People contract Ebola by touching the blood or bodily fluids (including vomit, diarrhea, semen, and possibly sweat) of a person or animal who's infected (alive or dead). But you need to have "direct contact"with these fluids, meaning they need to get into your broken skin (such as a wound) or touch your mucous membranes (mouth, nose, eyes, vagina, etc).
People generally aren't infectious until they get sick, and as the virus takes over their bodies, they become even more infectious.
Still, the fact that people need direct contact with the virus means it's actually quite difficult to catch. Ebola's limited transmission ability is one of the main reasons why outbreaks can often be stopped within weeks or months. What it takes is public education and good health-care hygiene like isolating patients, sterilization procedures, and the use of gloves, masks, and other protective gear.

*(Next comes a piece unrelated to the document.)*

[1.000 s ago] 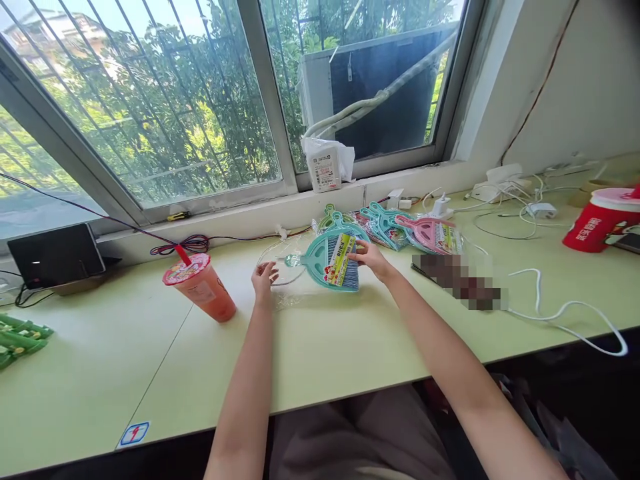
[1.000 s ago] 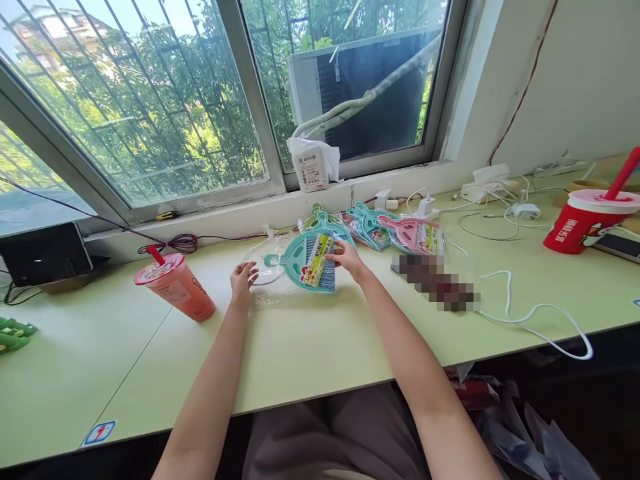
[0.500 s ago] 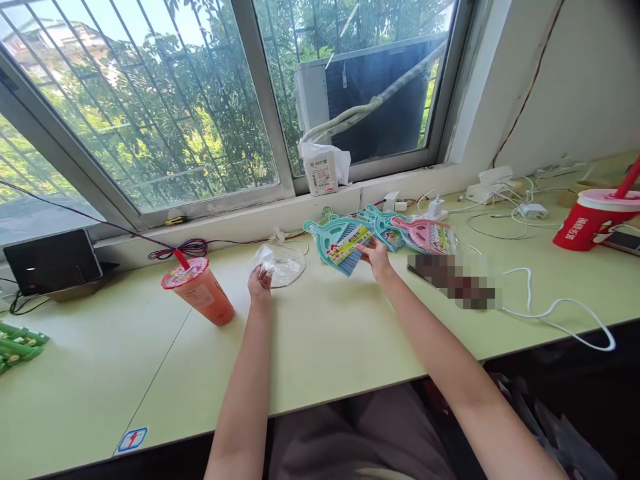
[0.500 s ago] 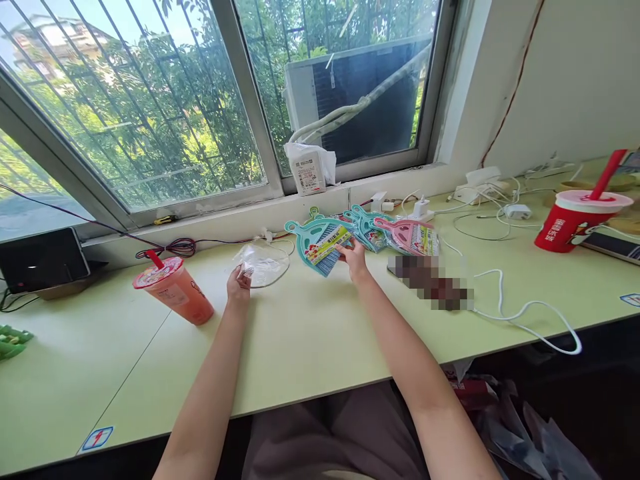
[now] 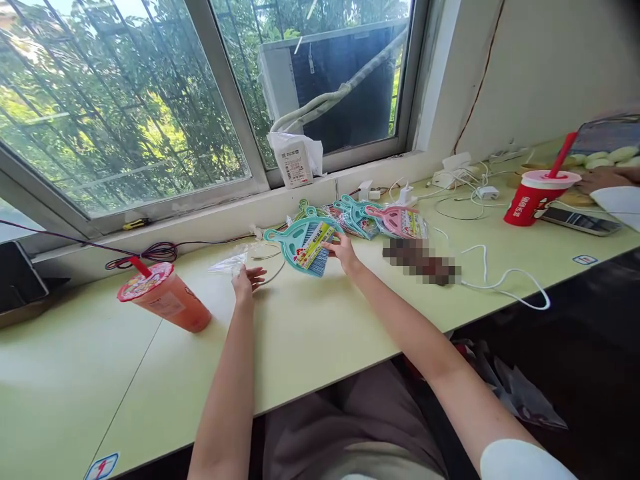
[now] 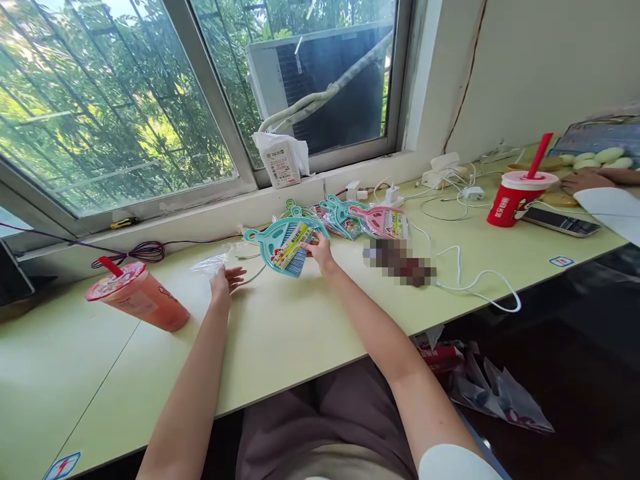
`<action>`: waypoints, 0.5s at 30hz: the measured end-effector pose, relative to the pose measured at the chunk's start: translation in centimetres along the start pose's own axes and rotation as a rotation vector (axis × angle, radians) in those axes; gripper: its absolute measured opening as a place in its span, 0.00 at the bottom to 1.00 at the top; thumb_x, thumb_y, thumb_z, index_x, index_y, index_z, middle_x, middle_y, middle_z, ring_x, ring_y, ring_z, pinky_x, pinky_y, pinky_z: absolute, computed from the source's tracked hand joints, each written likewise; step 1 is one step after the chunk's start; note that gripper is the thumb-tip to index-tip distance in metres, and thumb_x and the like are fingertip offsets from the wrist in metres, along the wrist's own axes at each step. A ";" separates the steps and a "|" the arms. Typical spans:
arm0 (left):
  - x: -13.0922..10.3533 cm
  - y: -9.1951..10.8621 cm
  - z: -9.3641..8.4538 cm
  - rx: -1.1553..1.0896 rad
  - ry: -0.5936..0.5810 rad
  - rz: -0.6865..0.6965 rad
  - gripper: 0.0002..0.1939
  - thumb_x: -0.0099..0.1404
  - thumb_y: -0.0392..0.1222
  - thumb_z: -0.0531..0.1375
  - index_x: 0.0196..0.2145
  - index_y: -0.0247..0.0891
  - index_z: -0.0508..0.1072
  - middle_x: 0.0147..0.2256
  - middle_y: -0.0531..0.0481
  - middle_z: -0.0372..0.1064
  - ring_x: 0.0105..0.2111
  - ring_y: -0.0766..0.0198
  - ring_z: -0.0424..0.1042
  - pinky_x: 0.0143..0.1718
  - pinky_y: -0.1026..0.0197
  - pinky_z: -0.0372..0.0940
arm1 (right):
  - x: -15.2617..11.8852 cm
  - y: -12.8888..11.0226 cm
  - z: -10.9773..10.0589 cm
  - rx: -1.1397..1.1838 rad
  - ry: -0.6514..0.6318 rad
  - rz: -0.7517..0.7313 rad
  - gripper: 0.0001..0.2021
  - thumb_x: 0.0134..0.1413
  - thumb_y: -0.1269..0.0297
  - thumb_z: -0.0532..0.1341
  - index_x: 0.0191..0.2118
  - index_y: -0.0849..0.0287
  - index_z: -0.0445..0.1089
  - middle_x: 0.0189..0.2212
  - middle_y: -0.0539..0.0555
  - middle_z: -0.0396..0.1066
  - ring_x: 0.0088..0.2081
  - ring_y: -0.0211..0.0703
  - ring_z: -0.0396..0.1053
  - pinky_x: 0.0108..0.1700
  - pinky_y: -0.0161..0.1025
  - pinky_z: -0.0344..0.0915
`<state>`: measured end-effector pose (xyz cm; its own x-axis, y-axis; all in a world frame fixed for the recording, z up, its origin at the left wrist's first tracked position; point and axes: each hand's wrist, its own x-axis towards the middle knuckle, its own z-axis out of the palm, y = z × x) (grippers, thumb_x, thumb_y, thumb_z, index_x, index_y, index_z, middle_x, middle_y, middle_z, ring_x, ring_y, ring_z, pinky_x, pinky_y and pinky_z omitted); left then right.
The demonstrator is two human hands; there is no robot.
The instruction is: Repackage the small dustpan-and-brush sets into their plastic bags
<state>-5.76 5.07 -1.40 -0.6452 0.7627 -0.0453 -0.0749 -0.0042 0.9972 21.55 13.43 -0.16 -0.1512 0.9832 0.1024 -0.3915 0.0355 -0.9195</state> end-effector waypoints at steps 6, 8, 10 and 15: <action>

Many health care workers died in the most recent outbreak, likely because they hadn't been fully following strict protection procedures. "There have obviously been lapses somewhere in how the doctors and nurses have protected themselves," a World Health Organization spokesperson told Vox.
How do you treat Ebola?
Patients are treated for symptoms, including with IV fluids for dehydration. It's important to remember that people can survive an Ebola infection. In the West Africa outbreak, more than half of Ebola victims survived.
As researchers search for a vaccine or cure, the most recent outbreak taught doctors that the current best methods for treating Ebola patients are rather basic: keeping patients hydrated to replace lost fluids, giving them antibiotics to help their bodies fight other infections, and in more modern health systems, using technology to support organs that might be failing.